The centrepiece of the show is Gents of a feather and it takes us further into Rhodes’ imaginary world. Three balloons sail freely above a misty grey city with domes and spires and a background of blue sky speckled with birds in flight. Each balloon is a different colour, a green one is prominent, followed by a yellow and then a soft pink one. Each balloon is as ornate as the gowns of neighbouring characters, they appear not to have flight mechanisms like a hot air balloon might, and in fact they are just the shape and design of a Faberge egg. The humour here lies in the obvious absurdity of ducks needing hot air balloons. To me, though, these balloons, which are devoid of gas and flame, might hover there indefinitely and it is the ducks that fly up, take a rest, and have a look at the world below. It is a fantasy after all, and one which turns our notions of order upside down. After all, why not have a giant Faberge egg that flies, it is the very realisation of decadence, and of power over the land dwelling creatures below.

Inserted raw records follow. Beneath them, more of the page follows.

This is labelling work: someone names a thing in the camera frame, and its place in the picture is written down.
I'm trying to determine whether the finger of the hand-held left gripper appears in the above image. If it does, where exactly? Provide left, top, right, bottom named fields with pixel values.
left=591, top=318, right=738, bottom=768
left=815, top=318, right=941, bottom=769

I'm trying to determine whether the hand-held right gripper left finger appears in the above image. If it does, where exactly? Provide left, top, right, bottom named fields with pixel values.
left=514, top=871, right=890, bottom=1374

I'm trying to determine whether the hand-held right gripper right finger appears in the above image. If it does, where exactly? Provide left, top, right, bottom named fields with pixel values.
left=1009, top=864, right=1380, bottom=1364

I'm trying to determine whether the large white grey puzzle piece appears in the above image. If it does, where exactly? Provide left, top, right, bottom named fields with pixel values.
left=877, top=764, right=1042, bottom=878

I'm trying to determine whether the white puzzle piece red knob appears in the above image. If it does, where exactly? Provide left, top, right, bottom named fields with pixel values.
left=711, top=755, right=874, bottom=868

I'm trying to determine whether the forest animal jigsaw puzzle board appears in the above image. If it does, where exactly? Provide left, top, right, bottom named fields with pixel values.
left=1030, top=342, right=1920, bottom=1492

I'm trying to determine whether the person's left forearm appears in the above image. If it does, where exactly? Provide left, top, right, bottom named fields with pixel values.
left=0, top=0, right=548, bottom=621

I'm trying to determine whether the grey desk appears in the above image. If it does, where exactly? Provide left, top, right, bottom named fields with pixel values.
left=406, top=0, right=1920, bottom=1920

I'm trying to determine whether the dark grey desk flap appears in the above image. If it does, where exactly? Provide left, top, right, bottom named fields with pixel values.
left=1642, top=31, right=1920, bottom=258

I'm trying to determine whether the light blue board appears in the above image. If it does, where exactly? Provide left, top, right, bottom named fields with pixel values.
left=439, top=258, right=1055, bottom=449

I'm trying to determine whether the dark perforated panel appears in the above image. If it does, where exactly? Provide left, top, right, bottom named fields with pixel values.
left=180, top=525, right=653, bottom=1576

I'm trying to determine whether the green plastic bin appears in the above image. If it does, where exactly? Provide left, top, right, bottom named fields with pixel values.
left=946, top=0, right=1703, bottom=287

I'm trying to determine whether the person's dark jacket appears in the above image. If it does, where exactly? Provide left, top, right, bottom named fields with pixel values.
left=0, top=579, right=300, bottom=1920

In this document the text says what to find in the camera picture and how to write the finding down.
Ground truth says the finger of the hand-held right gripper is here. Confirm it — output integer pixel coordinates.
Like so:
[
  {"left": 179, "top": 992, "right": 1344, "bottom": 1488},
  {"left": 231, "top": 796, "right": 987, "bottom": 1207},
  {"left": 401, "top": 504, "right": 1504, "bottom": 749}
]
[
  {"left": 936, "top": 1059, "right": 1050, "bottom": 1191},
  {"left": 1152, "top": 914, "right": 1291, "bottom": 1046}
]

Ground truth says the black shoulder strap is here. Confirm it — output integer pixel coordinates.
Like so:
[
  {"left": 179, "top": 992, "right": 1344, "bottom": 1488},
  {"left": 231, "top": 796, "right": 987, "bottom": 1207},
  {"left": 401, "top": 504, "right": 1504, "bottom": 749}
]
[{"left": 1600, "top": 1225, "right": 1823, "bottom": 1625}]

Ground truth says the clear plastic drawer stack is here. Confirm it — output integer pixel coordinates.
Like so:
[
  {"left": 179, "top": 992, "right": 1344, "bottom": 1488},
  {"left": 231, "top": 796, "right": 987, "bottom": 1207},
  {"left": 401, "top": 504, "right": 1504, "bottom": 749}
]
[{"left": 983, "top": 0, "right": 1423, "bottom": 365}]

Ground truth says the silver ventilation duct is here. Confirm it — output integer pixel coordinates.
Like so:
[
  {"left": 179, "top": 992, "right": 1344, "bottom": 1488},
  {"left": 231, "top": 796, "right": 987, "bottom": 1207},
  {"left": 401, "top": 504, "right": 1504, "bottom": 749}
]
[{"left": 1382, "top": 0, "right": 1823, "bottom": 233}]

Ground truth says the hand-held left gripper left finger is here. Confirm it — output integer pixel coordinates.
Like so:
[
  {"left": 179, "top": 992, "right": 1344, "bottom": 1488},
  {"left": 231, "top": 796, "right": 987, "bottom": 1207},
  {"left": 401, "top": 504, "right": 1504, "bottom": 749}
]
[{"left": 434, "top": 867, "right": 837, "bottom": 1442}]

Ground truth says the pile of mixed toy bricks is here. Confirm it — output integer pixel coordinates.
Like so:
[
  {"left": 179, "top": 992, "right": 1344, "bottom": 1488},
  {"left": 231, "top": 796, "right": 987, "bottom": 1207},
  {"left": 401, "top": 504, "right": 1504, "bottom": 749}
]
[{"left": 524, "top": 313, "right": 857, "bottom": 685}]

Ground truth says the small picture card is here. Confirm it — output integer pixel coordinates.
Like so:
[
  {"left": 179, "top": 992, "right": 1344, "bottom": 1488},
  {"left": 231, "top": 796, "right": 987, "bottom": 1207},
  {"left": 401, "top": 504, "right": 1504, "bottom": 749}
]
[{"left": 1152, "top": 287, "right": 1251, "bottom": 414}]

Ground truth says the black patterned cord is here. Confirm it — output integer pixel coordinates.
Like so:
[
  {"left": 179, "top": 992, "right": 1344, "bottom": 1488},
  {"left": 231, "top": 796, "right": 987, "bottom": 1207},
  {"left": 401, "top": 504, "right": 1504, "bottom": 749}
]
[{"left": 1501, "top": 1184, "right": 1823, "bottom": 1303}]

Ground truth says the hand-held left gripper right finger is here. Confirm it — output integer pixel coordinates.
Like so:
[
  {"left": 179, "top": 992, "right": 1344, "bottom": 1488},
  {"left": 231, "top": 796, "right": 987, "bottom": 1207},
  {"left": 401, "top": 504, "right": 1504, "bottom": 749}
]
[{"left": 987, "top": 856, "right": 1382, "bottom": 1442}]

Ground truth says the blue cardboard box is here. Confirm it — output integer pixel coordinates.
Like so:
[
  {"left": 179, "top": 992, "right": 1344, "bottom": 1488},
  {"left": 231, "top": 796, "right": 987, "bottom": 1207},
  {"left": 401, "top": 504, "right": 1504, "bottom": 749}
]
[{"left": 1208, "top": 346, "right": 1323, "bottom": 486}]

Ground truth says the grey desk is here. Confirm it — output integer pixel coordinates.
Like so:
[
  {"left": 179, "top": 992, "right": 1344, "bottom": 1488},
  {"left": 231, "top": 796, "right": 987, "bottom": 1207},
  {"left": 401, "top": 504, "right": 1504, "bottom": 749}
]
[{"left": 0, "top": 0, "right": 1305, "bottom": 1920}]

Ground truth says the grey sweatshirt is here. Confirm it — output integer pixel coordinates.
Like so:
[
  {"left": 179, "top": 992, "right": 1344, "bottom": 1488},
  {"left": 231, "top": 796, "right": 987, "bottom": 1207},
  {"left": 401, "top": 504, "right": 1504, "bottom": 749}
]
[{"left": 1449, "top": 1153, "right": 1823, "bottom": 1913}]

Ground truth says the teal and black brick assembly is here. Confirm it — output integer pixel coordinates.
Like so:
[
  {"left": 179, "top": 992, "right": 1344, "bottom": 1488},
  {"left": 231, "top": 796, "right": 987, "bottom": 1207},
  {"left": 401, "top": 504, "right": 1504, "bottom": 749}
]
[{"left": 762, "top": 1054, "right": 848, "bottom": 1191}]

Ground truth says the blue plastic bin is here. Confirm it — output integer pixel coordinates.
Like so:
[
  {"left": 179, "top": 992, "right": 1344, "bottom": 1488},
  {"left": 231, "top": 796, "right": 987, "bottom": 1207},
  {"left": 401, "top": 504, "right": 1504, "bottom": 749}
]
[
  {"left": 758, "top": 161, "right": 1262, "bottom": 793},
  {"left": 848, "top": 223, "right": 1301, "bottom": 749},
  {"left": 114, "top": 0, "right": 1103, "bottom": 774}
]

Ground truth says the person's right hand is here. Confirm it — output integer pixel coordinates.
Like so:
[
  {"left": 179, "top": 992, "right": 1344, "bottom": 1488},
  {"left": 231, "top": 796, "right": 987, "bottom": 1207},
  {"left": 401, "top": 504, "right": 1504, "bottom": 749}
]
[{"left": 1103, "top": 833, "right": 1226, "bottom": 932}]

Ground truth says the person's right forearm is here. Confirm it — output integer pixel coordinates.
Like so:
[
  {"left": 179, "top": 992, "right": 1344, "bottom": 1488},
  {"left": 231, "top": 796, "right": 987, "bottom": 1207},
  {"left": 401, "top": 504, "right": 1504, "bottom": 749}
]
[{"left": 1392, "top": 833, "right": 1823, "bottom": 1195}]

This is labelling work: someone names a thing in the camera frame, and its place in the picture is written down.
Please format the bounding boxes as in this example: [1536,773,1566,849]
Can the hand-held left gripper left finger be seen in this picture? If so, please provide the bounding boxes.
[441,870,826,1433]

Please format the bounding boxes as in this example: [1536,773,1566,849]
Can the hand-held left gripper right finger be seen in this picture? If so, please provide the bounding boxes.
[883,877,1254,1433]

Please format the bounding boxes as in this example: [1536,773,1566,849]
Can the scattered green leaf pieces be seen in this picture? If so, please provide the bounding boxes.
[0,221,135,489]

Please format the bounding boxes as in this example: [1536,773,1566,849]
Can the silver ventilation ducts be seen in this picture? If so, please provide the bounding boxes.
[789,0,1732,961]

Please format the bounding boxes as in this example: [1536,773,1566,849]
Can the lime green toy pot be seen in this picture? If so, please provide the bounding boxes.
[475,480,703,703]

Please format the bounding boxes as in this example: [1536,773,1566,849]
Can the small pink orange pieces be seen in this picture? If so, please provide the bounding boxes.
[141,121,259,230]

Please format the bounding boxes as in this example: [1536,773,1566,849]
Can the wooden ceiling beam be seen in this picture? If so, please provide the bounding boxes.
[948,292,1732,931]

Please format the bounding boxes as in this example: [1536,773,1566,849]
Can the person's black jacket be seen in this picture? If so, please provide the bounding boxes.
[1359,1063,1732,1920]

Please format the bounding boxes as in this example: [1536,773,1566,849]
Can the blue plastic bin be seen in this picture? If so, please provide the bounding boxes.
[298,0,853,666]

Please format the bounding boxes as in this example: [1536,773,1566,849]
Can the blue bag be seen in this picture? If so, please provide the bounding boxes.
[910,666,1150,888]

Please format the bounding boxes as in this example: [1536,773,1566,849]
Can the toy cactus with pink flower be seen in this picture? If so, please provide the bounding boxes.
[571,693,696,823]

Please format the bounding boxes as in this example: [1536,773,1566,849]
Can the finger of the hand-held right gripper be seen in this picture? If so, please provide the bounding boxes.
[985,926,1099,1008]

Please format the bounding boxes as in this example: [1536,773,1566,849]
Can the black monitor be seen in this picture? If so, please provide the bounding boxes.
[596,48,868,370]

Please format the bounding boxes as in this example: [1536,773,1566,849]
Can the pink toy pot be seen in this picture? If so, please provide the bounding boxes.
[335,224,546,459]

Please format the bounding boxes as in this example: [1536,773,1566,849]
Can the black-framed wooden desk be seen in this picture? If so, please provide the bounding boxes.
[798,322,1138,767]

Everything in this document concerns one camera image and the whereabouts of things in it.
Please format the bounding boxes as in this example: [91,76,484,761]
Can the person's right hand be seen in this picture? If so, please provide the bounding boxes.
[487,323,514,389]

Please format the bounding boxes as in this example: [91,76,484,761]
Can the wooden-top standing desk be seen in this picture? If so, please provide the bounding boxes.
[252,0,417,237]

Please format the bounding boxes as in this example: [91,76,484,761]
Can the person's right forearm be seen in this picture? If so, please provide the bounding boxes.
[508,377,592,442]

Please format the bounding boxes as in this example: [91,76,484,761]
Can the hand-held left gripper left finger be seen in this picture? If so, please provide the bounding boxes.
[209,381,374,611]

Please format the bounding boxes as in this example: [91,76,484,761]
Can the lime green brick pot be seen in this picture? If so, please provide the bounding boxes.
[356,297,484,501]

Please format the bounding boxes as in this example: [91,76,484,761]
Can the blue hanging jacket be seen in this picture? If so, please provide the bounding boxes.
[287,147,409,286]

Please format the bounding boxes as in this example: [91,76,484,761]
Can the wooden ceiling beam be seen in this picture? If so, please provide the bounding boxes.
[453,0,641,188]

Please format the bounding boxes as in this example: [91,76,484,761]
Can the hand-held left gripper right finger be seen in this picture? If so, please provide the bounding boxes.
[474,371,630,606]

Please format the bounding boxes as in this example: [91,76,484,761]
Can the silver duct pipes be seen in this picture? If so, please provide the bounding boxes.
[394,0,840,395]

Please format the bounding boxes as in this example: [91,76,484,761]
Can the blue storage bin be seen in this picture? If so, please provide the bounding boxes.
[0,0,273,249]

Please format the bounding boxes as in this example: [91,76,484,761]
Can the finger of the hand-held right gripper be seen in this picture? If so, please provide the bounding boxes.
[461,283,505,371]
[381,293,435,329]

 There is no questioning Rhodes’ technical skill, it is brilliant. I feel something when I stand in front of her work, an eerie quiet which comes from the tension between the subject, a royal portrait, and the object itself, a duck personified as human. The finish on the paintings is impeccable, but something is missing. Is it the glass shine or the oil paint sheen we’ve come to expect from artists of the past who must interest Rhodes? However, this is not to suggest that this matte element detracts from the work, instead it altered my expectations. The painting as an object is so unlike the art of the past, it references it yes, but it also reminds us that it is different, representative of an artist living today. Just like the finish these characters don’t appear to fit a specific time, some of the gowns remind me of 15th century, but others seem newer. The riddle appears to be in solving how the characters relate, because I’m sure they do.

Besides the birds as human/humans as bird portraits Rhodes has included still lifes and one not so still life in which fruit, a bottle and feathers fly or float above a table of rich silk and intriguing objects in Open window. There is one portrait of man, Rocco D’Amore, and one portrait of a duck Equilibrium, and they hang sinisterly side by side. The gentleman manages to look less real than the family of royal ducks, as though he is the odd one out and the portrait painter commissioned knows this. He is lonely in the frame, surrounded by black.

The photographs, which hang together on one wall, play with the anthropomorphising theme further with sepia prints in gilded frames featuring more ducks in a variety of poses. Old and young ducks feature here; some are driving, sailing and or just standing as well as wearing a nun’s habit, a captain’s uniform and a child’s sailor suit. It’s a comic and eclectic mix. The photographs are not as accomplished as the paintings, but they do make an interesting contrast further adding to the element of time travel and alluding to a possible duck ancestry being catalogued.

‘A Handful of Civilised Friends’ runs from 22 April to 8 May 2011 at No Vacancy, 34 – 40 Jane Bell Lane, Melbourne.